■ Task statement:
Using the records that appear below, write out exactly the lines from the one with "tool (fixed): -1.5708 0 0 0" through the one with "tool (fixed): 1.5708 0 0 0", keeping both end lines.

-------- Data for this task

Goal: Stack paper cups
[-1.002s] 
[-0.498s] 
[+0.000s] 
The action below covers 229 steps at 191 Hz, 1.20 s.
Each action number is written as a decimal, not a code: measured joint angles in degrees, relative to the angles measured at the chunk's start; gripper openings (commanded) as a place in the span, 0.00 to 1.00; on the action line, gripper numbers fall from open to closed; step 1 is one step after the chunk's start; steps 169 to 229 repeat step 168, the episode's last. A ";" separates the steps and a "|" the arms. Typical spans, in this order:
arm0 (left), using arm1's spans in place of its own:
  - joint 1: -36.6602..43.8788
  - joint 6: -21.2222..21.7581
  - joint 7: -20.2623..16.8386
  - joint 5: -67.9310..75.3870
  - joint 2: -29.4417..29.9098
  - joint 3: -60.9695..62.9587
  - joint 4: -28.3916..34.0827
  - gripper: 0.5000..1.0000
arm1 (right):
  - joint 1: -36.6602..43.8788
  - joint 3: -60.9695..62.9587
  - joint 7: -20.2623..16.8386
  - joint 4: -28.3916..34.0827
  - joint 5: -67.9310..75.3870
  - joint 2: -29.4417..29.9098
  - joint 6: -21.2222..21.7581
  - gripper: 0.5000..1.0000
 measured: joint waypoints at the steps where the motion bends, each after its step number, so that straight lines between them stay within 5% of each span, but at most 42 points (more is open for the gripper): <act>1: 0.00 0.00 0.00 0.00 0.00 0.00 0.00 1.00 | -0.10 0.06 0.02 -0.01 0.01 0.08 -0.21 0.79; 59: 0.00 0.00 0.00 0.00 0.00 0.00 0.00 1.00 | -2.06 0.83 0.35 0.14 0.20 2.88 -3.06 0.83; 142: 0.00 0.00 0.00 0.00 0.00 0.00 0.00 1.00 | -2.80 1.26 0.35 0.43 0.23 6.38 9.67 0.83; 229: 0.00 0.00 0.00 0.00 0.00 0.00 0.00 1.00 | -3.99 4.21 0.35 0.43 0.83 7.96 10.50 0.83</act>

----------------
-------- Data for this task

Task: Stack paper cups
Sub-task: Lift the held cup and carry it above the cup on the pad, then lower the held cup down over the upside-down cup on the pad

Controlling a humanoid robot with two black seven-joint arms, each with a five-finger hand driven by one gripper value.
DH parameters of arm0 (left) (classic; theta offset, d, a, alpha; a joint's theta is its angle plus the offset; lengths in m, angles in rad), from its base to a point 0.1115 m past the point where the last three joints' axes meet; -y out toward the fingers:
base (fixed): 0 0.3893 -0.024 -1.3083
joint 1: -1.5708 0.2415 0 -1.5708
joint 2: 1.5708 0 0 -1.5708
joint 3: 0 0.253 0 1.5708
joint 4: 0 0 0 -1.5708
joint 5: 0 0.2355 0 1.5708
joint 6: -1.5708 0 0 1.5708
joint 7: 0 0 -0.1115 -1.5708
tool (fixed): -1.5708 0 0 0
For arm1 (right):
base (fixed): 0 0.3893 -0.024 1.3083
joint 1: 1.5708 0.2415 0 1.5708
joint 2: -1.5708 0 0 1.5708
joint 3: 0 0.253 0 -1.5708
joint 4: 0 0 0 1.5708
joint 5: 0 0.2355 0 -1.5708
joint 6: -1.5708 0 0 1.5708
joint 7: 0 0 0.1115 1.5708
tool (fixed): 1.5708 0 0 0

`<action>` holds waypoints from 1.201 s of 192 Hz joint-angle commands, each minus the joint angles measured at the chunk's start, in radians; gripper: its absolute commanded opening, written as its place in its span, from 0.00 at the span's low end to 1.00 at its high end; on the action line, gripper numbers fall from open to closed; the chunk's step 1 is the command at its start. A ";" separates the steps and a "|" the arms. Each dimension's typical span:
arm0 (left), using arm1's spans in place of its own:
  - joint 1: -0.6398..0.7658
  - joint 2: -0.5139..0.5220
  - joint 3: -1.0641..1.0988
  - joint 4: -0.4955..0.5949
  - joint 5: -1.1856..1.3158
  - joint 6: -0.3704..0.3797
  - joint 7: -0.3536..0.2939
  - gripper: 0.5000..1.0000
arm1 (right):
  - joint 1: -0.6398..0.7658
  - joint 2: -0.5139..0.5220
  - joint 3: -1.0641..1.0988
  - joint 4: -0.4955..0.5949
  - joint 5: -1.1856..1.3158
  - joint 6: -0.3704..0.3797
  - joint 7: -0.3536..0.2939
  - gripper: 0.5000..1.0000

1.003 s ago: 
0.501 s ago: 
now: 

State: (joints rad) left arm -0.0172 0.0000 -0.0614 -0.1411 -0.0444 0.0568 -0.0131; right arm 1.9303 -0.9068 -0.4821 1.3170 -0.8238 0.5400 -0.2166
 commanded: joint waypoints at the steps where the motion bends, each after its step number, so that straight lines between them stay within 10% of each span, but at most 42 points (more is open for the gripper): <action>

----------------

■ Result of the task:
tool (fixed): -1.5708 0 0 0
For arm1 (right):
base (fixed): 0 0.3893 -0.024 1.3083
joint 1: 1.5708 0.2415 0 1.5708
joint 2: -1.5708 0 0 1.5708
joint 3: 0 0.253 0 -1.5708
joint 4: 0 0 0 1.5708
joint 5: 0 0.2355 0 -1.5708
joint 6: -1.5708 0 0 1.5708
joint 7: 0 0 0.1115 1.5708
tool (fixed): 1.5708 0 0 0

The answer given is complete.